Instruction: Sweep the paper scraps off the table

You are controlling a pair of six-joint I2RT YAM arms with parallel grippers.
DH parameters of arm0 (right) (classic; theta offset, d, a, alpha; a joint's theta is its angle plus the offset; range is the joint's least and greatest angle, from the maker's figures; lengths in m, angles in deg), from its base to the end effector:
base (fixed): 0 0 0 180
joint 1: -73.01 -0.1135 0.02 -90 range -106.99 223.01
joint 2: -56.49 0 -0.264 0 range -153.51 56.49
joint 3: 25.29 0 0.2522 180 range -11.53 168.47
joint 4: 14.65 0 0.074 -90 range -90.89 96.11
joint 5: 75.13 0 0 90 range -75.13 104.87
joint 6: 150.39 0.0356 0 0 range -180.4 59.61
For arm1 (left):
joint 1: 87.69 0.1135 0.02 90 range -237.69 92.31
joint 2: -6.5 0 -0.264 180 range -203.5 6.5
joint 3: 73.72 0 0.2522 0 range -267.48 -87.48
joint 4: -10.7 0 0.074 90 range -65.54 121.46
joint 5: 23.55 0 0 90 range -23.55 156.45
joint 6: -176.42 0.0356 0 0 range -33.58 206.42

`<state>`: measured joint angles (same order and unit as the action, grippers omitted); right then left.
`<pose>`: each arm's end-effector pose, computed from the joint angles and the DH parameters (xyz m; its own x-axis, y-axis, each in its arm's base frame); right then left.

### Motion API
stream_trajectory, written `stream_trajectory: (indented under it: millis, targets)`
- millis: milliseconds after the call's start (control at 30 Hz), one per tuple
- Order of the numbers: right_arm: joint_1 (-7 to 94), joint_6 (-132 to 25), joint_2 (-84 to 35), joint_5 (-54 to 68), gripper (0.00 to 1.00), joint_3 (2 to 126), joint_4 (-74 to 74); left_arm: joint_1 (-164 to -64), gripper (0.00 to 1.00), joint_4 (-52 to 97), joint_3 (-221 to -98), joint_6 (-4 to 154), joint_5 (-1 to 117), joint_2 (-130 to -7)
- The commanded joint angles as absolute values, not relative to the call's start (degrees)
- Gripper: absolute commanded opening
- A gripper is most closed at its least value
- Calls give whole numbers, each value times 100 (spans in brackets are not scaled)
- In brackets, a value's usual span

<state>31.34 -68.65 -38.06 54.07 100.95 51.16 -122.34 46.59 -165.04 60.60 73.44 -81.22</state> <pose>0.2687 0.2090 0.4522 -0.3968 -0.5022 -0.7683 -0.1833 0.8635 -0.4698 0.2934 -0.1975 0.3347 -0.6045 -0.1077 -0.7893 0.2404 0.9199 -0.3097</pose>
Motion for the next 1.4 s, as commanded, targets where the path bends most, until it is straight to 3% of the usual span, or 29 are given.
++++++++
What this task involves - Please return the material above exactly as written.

Answer for this exercise -
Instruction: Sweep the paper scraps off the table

You are controlling a pair of six-joint I2RT YAM arms with parallel grippers.
DH parameters of arm0 (right) (classic; theta offset, d, a, alpha; a joint's theta is its angle plus the offset; range is the joint's least and greatest angle, from the maker's figures; lengths in m, angles in deg), from its base to the end effector:
base (fixed): 0 0 0 180
joint 1: -73.01 -0.1135 0.02 -90 range -106.99 223.01
joint 2: -56.49 0 -0.264 0 range -153.51 56.49
joint 3: 25.29 0 0.2522 180 range -11.53 168.47
joint 4: 14.65 0 0.074 -90 range -90.89 96.11
joint 5: 75.13 0 0 90 range -75.13 104.87
joint 6: 150.39 0.0356 0 0 range -180.4 59.61
For arm1 (left):
joint 1: 87.69 0.1135 0.02 90 range -237.69 92.31
joint 2: -6.5 0 -0.264 180 range -203.5 6.5
joint 3: 73.72 0 0.2522 0 range -267.48 -87.48
joint 4: -10.7 0 0.074 90 range -65.54 121.46
joint 5: 23.55 0 0 90 range -23.55 156.45
joint 6: -176.42 0.0356 0 0 range -33.58 206.42

`<state>`: measured joint angles (same order and unit as the action, grippers omitted); right then left.
`<pose>`: each arm's end-effector pose, computed from the joint angles and the DH parameters (xyz m; its own x-axis, y-axis, each in its arm's base frame); right then left.

### Motion API
stream_trajectory, written `stream_trajectory: (indented under it: millis, targets)`
- millis: milliseconds after the call's start (control at 30 Hz), one per tuple
- Order of the numbers: right_arm: joint_1 (-7 to 94), joint_6 (-132 to 25), joint_2 (-84 to 35), joint_5 (-54 to 68), gripper (0.00 to 1.00), joint_3 (2 to 126), joint_4 (-74 to 74); left_arm: joint_1 (-164 to -64), gripper (0.00 to 1.00), joint_4 (-52 to 97), joint_3 (-221 to -98), joint_6 (-4 to 154), joint_5 (-1 to 117), joint_2 (-130 to -7)
- The commanded joint angles as absolute values, not relative to the call's start (degrees)
- Gripper: absolute commanded opening
- A gripper is most closed at its least value
- Calls give whole numbers, each value times 100 (spans in brackets are not scaled)
- In brackets, a value's usual span

<state>31.34 -68.65 -38.06 54.07 100.95 51.16 -122.34 46.59 -165.04 60.60 73.44 -81.22</state> <pose>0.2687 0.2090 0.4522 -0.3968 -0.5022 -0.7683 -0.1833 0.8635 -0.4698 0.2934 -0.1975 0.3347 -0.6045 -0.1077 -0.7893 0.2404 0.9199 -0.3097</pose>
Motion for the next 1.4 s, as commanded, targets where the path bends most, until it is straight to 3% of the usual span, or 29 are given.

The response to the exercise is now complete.